1a. Massachusetts: A blog post by Harold Pollock can be found here, discussing why 47 health policy experts have sent a letter urging the House to pass the Senate’s bill in the wake of Scott Brown’s upset victory.

1b. Interesting Poll of Brown Voters: As MoveOn.org’s poll reveals: “Nearly half (49%) of Obama voters who voted for Brown support the Senate health care bill or think it does not go far enough.”

2. Health Care Economics: David Herszenhorn at the New York Times discusses William J. Baumol’s theory of cost disease, and why it should give us pause in expecting too much from health care reform.

3. Health IT: Adrian Gropper M.D. describes the advantages of the OAuth system of linking electronic health record systems.

4. The Science Behind Reform: The NEJM has a short editorial describing the findings of a recent study that underscore the importance of lowering salt consumption; findings that associate reduced salt intake with public health benefits on the level of smoking cessation and weight reduction.

5. Individual Mandate Constitutionality Redux: At the O’Neill Institute, Mark Hall responds to the Constitutional argument that the individual mandate is unconstitutional because it regulates inactivity as opposed to activity.

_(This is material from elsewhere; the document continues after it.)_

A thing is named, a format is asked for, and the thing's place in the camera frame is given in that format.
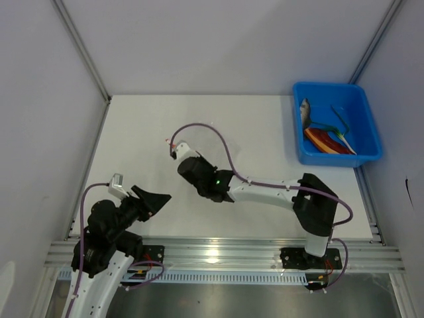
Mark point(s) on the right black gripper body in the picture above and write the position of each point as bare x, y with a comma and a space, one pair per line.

6. Visualizing Health Care: Comments on  a National Geographic piece apparently spurred National Geographic to discuss why they chose the plot on the top instead of the plot on the bottom.

Click the images below to enlarge:

Cost, Choice, and Value

The Massachusetts Massacre has everyone stepping back a bit.  The President says that we should “coalesce around those elements of the package that people agree on,” but it is unclear just which elements those might be, given the extreme polarization that has defined the debate.  He suggests that points of agreement might center on insurance reform and cost containment, which are both important goals.  I’m skeptical that a sudden flowering of bipartisanship will allow such agreement, however.  Ezra Klein, on the other hand, has a paring proposal that goes in another direction, and reminds us of why we got into this in the first place: to extend coverage to the uninsured.  If we must narrow our focus, Klein says we should extend Medicare to those over 50, and expand Medicaid to those under 200% of poverty.  This would get lots of people insured, and could well be accomplished through budget reconciliation if no Congressional coalescing is to be had.

However the parsing, paring, and palavering goes, cost control is and will be at or near the health reform debate for years to come.  Two recent articles are worth a look for those interested in analysis of cost-containment strategies.

In his health care speech to Congress, the President suggested that one component of an effort to lower health care costs should be to empower a commission of “doctors and medical experts” to identify and,

encourage the adoption of  . . . common-sense best practices by doctors and medical professionals throughout the system. Wrapped up in that suggestion are notions of adhering to expert guidance in treatment decisions.

The stimulus bill passed in February pushed for scientific assessment of modes of care, providing $1.1 billion for comparative effectiveness research.  The current reform bills further emphasize CER, and would encourage the adoption of proven and promising treatments through professional education and some payment reform.  Harvard Medical School professor Jerome Groopman writes on evidence-based medicine in the latest New York Review of Books.   In his 2007 book, How Doctors Think, Groopman did a great job of explaining the complex and fraught process by which doctors make decisions, and he is fully on board with the notion that there is ample room for improvement.  His new article, however, cautions that the use of panels of experts with authority to impose or even recommend best practices is a dangerous way to go.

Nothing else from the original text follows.